Bongkahan padat milik gadis itu menjadi sasaran Chris, dengan gemas pria itu menampar dan menelusupkan jemarinya dibagian inti Valery, tanpa sadar kini gadis itu tengah menitikan air mata.
Valery menoleh kebelakang, tapi sepertinya Chris tidak suka jika kegiatannya dilihat oleh gadis itu sehingga Chris mengambil sebuah kain hitam dari dalam lemari dan menutup kedua mata indah itu.
"Is this what you dreamed of, baby?" Desis Chris masih menampar bokongnya dengan sebuah benda yang diketahui Valery seperti pemukul nyamuk tersebut, entahlah, Valery tidak mengerti.

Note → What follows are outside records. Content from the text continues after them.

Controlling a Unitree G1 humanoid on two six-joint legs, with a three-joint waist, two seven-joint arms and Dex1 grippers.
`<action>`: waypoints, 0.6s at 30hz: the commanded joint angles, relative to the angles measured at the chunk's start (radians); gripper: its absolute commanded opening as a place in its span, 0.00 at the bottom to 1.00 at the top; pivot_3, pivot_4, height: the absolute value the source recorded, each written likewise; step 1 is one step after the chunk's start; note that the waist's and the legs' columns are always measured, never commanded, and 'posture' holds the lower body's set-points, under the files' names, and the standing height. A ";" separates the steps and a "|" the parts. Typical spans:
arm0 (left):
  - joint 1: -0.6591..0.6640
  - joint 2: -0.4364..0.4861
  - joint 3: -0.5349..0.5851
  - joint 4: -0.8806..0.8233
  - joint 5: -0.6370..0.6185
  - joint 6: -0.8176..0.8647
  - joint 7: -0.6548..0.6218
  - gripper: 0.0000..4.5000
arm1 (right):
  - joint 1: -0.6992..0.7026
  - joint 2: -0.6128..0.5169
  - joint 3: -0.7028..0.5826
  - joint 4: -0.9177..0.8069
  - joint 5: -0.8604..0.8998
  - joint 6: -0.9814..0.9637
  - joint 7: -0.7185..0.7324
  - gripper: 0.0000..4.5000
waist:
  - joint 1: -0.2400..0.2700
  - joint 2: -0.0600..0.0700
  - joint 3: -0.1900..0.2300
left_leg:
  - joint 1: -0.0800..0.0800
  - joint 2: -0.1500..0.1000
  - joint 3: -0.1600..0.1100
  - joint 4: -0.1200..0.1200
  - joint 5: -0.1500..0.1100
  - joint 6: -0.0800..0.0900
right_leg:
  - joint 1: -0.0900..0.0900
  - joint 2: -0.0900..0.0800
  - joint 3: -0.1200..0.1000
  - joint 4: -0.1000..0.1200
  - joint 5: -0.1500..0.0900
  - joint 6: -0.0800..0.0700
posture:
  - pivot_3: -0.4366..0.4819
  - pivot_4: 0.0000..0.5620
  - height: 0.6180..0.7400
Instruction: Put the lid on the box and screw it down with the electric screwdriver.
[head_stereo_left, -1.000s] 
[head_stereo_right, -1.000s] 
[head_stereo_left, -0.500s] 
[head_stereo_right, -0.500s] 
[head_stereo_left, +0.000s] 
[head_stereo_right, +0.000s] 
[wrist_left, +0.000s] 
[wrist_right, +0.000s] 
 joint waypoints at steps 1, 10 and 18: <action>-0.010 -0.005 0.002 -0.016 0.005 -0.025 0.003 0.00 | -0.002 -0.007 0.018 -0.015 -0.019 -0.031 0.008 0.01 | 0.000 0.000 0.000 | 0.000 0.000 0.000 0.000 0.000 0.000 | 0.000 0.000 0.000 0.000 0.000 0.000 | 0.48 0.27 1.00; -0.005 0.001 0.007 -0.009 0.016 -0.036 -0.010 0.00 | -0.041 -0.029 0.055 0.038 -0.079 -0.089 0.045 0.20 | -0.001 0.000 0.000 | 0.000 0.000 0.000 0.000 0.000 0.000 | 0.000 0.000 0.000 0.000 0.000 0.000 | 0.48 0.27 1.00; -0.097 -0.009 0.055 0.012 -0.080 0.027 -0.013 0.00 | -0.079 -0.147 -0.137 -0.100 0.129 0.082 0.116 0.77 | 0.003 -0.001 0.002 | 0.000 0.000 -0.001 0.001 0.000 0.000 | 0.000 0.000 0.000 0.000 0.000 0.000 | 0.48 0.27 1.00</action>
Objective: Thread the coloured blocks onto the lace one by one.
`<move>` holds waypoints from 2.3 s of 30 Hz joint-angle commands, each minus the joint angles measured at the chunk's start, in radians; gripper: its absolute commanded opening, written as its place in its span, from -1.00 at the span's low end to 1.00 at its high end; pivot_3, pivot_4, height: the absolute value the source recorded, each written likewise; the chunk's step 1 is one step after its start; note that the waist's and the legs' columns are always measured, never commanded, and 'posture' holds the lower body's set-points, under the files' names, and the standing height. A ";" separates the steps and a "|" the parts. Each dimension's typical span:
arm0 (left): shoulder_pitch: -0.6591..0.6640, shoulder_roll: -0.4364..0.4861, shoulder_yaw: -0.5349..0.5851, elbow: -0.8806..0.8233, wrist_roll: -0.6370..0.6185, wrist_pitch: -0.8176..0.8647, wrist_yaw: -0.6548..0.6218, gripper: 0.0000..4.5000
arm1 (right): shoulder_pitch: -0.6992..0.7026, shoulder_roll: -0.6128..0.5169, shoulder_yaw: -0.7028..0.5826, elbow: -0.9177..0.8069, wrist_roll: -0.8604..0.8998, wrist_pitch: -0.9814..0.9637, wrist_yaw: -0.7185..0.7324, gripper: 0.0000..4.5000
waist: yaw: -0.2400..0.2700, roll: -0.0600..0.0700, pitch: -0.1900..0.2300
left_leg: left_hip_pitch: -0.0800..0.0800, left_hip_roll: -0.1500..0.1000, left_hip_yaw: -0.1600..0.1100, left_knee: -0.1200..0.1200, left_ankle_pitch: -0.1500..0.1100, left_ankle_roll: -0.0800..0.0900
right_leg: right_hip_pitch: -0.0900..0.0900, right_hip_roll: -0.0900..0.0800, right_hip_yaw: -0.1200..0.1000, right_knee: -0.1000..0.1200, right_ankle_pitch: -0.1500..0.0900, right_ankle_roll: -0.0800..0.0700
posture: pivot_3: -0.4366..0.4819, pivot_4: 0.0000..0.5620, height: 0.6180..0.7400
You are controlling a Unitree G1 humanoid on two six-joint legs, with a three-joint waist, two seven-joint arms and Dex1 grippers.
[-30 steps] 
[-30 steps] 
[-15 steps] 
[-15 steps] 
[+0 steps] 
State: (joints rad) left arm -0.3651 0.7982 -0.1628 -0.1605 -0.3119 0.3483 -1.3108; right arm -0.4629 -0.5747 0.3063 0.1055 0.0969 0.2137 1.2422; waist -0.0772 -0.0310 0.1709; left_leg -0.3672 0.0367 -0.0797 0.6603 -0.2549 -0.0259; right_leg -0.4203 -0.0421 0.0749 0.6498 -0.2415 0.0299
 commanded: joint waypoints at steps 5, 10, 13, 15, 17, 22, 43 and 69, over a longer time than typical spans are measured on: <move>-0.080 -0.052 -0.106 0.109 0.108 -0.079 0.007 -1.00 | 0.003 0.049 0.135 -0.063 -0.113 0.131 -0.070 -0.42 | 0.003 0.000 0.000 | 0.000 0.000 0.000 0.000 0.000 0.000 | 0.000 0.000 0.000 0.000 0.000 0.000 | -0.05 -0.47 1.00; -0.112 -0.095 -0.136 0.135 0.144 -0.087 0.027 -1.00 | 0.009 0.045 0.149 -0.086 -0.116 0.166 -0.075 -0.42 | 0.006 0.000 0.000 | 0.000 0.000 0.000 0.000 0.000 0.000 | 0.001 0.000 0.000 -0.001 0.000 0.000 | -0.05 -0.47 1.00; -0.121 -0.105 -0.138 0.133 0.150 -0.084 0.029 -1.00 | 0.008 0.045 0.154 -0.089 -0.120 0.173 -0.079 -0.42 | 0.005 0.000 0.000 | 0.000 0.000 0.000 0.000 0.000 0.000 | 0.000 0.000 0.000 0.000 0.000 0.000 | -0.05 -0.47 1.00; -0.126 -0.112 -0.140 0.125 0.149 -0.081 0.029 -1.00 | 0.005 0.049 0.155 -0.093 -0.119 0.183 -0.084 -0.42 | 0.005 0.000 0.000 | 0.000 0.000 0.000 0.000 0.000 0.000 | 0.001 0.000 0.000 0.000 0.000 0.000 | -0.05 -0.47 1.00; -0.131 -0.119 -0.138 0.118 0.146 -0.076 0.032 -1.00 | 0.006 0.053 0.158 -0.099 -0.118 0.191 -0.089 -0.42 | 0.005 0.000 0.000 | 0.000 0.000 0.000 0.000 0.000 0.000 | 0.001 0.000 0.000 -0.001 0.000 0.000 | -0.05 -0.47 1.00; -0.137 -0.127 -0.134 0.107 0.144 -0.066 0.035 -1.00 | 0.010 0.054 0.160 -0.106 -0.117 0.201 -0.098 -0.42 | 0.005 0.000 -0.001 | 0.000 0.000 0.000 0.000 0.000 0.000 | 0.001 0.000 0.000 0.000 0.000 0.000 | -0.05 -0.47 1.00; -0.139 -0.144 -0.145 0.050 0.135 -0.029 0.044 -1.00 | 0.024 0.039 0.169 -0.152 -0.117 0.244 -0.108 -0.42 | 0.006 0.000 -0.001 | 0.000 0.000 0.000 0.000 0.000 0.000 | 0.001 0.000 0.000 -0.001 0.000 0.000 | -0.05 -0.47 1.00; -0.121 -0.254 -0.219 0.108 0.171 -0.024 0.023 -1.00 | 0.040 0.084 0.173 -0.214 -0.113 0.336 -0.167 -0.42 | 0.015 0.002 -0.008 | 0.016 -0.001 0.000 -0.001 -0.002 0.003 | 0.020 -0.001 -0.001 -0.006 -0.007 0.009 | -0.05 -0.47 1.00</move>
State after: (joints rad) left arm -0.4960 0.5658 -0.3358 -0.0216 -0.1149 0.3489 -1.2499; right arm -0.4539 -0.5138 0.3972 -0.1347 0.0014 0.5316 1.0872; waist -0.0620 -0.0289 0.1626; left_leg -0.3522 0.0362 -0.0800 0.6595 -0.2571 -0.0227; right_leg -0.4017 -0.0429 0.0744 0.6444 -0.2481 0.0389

Chris berjalan menuju lemari kaca, mengambil sebuah benda bulat berwarna merah atau yang biasa disebut ballgag, mencengkram kuat kedua pipi Valery agar mulutnya terbuka lalu memasang benda tersebut dimulutnya.
Gadis itu menjerit sejadi-jadinya, saat liurnya menetes keluar dan membuat Chris sungguh menggila melihatnya.
"Such a sexy...." gumam pria itu.
Lalu Chris memasangkan sebuah kalung dengan rantai panjang seperti untuk binatang peliharaan.
Ia memundurkan tubuh, melihat pemandangan yang selama ini selalu ia idamkan dan bayangkan kini menjadi nyata.
Objek kegilaannya yaitu Valery dalam kondisi seperti ini, membuatnya tidak akan pernah melepaskan gadis itu hingga akhir dunia.